Beginning in 1811, he audited classes at the Imperial Academy of Arts. In 1813, he was admitted as a student of Vasily Shebuyev. After graduating, he spent the next eleven years in Rome on a fellowship, which he was given for his painting of Christ driving the money changers from the Temple. While there, he copied the works of Raphael and created almost 100 paintings of his own, many on mythological subjects. He also created genre scenes, from the countryside, and portraits, including one of the painter, Sylvester Shchedrin.
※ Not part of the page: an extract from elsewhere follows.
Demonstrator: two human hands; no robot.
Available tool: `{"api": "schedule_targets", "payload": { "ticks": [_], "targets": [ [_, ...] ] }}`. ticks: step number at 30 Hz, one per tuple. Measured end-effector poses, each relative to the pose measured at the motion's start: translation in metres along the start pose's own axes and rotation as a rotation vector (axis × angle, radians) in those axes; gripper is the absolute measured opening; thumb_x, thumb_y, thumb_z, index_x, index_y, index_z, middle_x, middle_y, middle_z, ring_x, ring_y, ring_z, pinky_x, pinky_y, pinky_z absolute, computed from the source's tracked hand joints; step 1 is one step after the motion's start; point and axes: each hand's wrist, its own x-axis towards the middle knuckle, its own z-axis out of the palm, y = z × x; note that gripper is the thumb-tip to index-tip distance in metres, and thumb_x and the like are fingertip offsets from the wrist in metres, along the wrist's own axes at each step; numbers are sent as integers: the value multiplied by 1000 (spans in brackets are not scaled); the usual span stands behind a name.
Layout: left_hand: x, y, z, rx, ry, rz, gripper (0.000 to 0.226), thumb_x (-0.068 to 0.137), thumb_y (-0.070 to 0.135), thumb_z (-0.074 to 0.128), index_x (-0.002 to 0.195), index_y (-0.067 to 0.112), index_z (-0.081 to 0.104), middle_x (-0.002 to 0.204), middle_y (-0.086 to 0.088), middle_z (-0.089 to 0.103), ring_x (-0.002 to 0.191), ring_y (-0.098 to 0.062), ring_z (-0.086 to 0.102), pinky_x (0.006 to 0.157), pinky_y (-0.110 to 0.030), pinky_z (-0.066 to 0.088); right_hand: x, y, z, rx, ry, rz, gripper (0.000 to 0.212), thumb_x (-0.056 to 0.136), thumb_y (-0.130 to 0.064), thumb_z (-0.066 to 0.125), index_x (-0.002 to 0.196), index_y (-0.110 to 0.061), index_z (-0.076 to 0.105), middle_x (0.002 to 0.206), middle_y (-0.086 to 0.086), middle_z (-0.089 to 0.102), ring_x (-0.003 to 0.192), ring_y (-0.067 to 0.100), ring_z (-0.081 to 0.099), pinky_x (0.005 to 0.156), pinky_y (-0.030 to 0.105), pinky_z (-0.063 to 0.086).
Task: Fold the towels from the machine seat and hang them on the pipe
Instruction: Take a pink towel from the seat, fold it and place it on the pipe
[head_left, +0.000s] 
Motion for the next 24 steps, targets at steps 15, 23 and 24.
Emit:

Upon his return to Saint Petersburg in 1830, having been recalled by Tsar Nicholas I to work on a project, he was made an Academician for his portrayal of Socrates saving Alcibiades (1828). The painting itself required some saving, as the ship carrying it from Rome was wrecked, causing water damage, and it had to be reconstructed on its arrival.

After that, he began teaching and was appointed a Professor in 1836, a position he held until 1869 when he became a Professor Emeritus and State Councilor. He was forced to retire shortly after, due to a progressive eye disease. He had lost his eyesight entirely by the end of 1870.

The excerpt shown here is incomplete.